The total logic delay for this path is 0.401 ns, with an interconnect delay of 0.479 ns, resulting in a total delay of 0.880 ns. This corresponds to the results observed in Experiment 3.

In Experiments 4-6, the inputs pass through a single LUT6 primitive before proceeding through up to three CARRY8 primitives. Here’s a snippet of the post-synthesis schematic:

Here is the longest path from the timing analyzer for Experiment 6:

This path has a total logic delay of 0.39 ns and an interconnect delay of 0.434 ns, both of which are smaller than those in Experiment 3. The most significant improvement is the reduced interconnect delay between the CARRY8 primitives (0.026 ns), compared to a minimum of 0.1 ns between the LUT6 primitives in Experiment 3. CARRY8 primitives benefit from dedicated, hardened interconnect, while LUT6 primitives rely on the slower, reconfigurable interconnect.

Explanation of Differences

We now have strong evidence about which approach works better in Vivado, but we still need to understand why.

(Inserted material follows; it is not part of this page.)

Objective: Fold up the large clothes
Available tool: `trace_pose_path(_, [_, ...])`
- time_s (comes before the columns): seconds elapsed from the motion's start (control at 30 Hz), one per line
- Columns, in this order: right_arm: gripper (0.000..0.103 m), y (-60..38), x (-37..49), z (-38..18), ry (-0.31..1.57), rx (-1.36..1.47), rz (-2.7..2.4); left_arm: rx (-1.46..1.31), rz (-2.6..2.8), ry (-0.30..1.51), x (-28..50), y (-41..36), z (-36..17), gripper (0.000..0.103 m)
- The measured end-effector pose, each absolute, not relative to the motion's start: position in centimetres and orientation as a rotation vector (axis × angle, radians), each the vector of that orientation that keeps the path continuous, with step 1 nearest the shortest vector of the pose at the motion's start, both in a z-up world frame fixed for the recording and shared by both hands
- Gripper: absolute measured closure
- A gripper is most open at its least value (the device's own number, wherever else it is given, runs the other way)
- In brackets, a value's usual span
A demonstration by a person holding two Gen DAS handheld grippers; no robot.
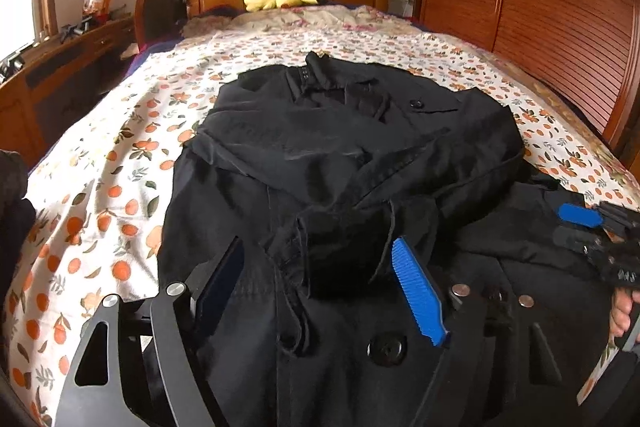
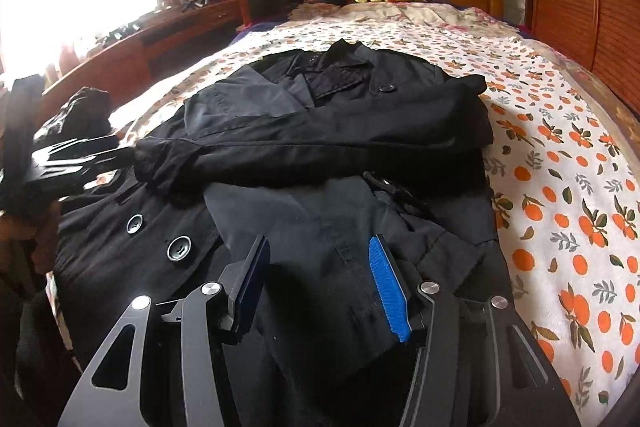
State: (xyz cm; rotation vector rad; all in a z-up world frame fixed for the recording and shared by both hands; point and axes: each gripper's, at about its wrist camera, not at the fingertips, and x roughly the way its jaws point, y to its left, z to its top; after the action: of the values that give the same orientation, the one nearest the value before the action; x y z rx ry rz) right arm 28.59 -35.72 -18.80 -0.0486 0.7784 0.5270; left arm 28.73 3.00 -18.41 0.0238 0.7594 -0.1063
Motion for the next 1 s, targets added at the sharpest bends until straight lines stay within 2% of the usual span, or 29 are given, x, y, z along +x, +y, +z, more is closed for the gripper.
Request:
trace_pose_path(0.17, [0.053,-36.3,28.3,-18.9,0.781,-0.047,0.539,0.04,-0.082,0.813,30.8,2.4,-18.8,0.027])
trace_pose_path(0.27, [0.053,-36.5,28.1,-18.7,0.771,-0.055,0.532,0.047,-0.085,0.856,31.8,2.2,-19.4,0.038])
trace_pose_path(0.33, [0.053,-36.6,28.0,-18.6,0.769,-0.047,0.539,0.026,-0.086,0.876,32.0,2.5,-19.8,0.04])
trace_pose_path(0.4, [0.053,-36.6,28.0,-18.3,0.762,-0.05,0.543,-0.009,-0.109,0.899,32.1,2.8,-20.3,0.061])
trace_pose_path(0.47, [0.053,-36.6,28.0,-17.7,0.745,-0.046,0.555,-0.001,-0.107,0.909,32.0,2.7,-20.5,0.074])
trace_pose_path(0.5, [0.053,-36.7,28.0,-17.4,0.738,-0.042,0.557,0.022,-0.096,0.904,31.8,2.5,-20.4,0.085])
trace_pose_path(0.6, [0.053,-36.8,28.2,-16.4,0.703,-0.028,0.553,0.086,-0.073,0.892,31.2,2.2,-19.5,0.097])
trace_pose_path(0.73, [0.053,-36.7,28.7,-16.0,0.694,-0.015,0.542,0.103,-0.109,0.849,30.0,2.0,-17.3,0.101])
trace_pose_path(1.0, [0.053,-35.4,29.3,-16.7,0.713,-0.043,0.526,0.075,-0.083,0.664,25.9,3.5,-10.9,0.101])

The difference arises from Vivado’s inability to recognize that ANDing a series of comparisons is equivalent to performing a single, wider comparison. This issue becomes apparent when examining the elaboration schematics shown earlier. In Experiments 1-3, we explicitly see four comparisons followed by a sequence of AND gates. It is these AND gates that contribute to the problem. In contrast, Experiments 4-6 involve only a single comparison.

Why is a single comparison more efficient than performing four smaller comparisons followed by several AND gates? Generally, it shouldn’t be. The observed difference arises from technology mapping. Vivado has optimized wide reduction operations, such as comparisons, for technology mapping. In this case, technology mapping maps the wide comparison reduction onto CARRY8 primitives, which are specifically designed for such operations. The documentation for the CARRY8 even mentions its use for wide comparators.

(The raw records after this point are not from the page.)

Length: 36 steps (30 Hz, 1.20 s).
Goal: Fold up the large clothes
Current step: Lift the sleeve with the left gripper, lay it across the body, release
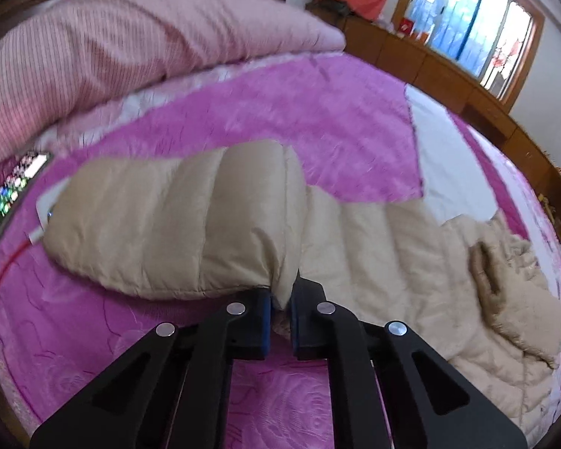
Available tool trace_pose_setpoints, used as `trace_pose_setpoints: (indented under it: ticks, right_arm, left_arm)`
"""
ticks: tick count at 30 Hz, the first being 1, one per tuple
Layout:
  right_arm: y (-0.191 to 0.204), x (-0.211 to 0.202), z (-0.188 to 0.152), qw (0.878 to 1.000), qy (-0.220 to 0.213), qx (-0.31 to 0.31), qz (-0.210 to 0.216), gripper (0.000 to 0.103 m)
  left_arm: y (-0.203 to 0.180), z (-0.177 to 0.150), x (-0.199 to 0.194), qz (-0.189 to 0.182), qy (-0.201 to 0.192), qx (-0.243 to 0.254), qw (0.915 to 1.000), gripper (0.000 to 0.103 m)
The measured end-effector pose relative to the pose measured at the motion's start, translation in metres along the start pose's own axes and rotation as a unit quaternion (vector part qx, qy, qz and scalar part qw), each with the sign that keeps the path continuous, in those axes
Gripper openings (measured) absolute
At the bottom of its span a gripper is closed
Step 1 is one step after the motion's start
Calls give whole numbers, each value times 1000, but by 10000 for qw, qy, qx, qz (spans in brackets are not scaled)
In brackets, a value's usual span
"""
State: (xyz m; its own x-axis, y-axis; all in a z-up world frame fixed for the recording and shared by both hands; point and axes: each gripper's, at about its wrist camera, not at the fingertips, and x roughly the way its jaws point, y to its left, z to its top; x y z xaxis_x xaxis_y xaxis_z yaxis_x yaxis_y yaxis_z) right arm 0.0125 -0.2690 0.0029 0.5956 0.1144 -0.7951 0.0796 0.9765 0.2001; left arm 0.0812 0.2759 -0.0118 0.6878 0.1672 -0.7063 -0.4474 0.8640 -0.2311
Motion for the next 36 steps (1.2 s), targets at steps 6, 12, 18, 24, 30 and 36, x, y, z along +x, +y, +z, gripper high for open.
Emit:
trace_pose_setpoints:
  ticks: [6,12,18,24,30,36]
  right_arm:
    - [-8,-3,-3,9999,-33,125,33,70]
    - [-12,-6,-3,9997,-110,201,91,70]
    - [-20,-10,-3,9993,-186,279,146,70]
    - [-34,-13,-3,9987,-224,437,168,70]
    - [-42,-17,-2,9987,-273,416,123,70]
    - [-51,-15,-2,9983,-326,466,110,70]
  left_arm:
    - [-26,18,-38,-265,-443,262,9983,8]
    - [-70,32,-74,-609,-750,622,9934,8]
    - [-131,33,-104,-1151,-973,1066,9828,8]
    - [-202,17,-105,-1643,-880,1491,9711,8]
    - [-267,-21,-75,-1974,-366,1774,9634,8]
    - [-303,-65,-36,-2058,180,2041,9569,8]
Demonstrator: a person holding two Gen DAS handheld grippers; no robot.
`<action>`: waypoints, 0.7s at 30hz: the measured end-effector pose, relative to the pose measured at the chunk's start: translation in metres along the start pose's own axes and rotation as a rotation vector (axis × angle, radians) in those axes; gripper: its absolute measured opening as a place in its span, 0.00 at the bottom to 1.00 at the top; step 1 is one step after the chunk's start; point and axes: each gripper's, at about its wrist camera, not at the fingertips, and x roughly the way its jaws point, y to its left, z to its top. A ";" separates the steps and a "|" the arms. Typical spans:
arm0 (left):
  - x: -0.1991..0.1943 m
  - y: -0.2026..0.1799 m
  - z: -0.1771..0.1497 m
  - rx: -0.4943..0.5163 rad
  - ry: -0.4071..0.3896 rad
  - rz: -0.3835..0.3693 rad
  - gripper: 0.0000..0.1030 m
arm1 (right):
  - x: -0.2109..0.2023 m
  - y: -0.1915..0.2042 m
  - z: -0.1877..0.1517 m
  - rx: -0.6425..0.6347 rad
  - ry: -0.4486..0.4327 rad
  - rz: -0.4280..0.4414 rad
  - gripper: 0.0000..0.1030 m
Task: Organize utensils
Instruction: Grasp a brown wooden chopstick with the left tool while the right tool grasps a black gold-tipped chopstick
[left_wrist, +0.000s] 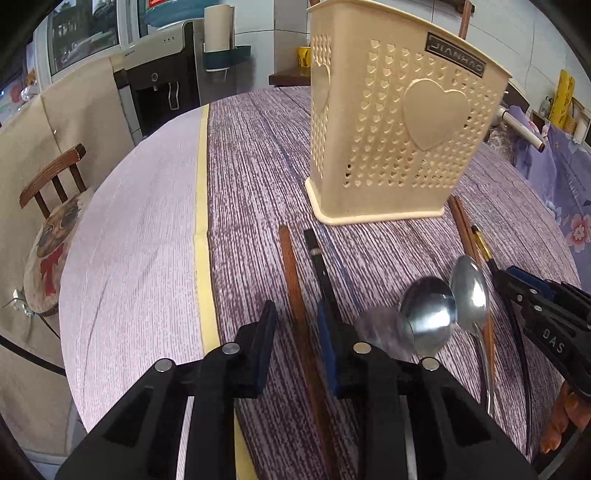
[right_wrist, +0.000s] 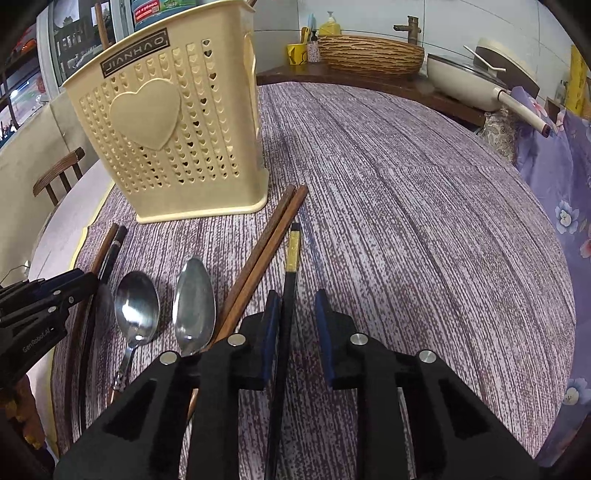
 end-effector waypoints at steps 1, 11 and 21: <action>0.002 0.000 0.003 -0.004 0.000 0.002 0.21 | 0.002 0.001 0.002 -0.001 -0.001 -0.002 0.20; 0.012 0.001 0.016 -0.028 0.003 0.021 0.15 | 0.017 0.003 0.019 -0.002 -0.003 -0.016 0.19; 0.014 0.004 0.018 -0.052 0.006 0.025 0.08 | 0.017 0.007 0.019 -0.013 -0.007 -0.013 0.09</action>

Why, then, can’t Vivado simply convert Experiments 1-3 into a single wide comparison? Technically, it could, but with the massive number of possible conversions between sequences of operations, it is inevitable that tools are going to miss some of these optimizations. Out of curiosity, I repeated these experiments in Intel Quartus Prime Pro, which was able to perform the conversion to a single comparator and synthesize identical circuits for all the experiments. The timing was even identical, which highlights a quirk of Vivado that will be the subject of a future article.

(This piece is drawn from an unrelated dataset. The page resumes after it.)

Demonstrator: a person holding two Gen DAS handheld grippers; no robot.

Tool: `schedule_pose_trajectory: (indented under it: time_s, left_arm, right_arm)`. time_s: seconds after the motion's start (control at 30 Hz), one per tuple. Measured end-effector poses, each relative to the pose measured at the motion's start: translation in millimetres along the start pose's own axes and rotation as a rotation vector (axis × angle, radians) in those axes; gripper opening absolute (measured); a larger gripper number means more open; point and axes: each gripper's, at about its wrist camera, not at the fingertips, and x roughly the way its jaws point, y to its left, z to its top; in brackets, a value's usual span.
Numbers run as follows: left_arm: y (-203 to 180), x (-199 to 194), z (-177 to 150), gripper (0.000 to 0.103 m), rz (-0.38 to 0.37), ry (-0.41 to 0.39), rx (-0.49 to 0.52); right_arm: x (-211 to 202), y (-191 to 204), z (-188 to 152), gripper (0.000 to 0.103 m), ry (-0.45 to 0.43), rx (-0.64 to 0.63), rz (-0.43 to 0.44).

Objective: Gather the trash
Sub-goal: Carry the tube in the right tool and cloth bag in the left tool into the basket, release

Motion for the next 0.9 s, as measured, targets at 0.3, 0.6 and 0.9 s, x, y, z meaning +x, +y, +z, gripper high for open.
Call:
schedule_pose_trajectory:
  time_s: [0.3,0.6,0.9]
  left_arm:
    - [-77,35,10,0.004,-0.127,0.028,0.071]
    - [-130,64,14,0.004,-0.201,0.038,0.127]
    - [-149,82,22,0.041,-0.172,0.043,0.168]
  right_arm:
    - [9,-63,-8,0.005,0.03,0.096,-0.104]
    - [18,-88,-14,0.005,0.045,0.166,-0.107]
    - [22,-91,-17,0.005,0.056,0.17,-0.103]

Finally, we need to address the peculiar difference between Experiment 3 and Experiment 6, where the only change was switching from unpacked to packed input arrays. While it’s difficult to pinpoint the exact cause, it seems that Vivado may implicitly convert a comparison of unpacked arrays into a form similar to Experiment 2, where each comparison is ANDed with the results of previous iterations. In contrast, Vivado appears to handle packed arrays by directly comparing the bits, similar to the manual concatenation or struct approach we used. This result does not imply that packed arrays are inherently better than unpacked arrays; rather, it highlights another quirk in Vivado’s implementation. Ideally, Vivado would standardize the handling of different array types to ensure consistent results. Until then, this difference represents an opportunity to exploit tool-specific behavior for more efficient design.

Conclusions

We’ve gained several insights from this study. First, we discovered a useful Vivado-specific optimization for comparing multiple values. However, the primary takeaway is not just this specific optimization but the methodology we used to identify the unusual behavior. We started with the expectation that similar simulated behaviors should synthesize identically, but this wasn’t the case. By examining the low-level synthesis details for each example, we uncovered two key findings: Vivado can optimize wide comparisons using CARRY8 primitives instead of just LUTs, and Vivado cannot always convert sequences of comparisons into a single wide comparison. While the specifics of this example might not make you a professional RTL designer, the process we followed to uncover this optimization will. Applying this approach to various modules throughout your career will help you navigate the peculiarities of RTL design and leverage them to create highly efficient designs.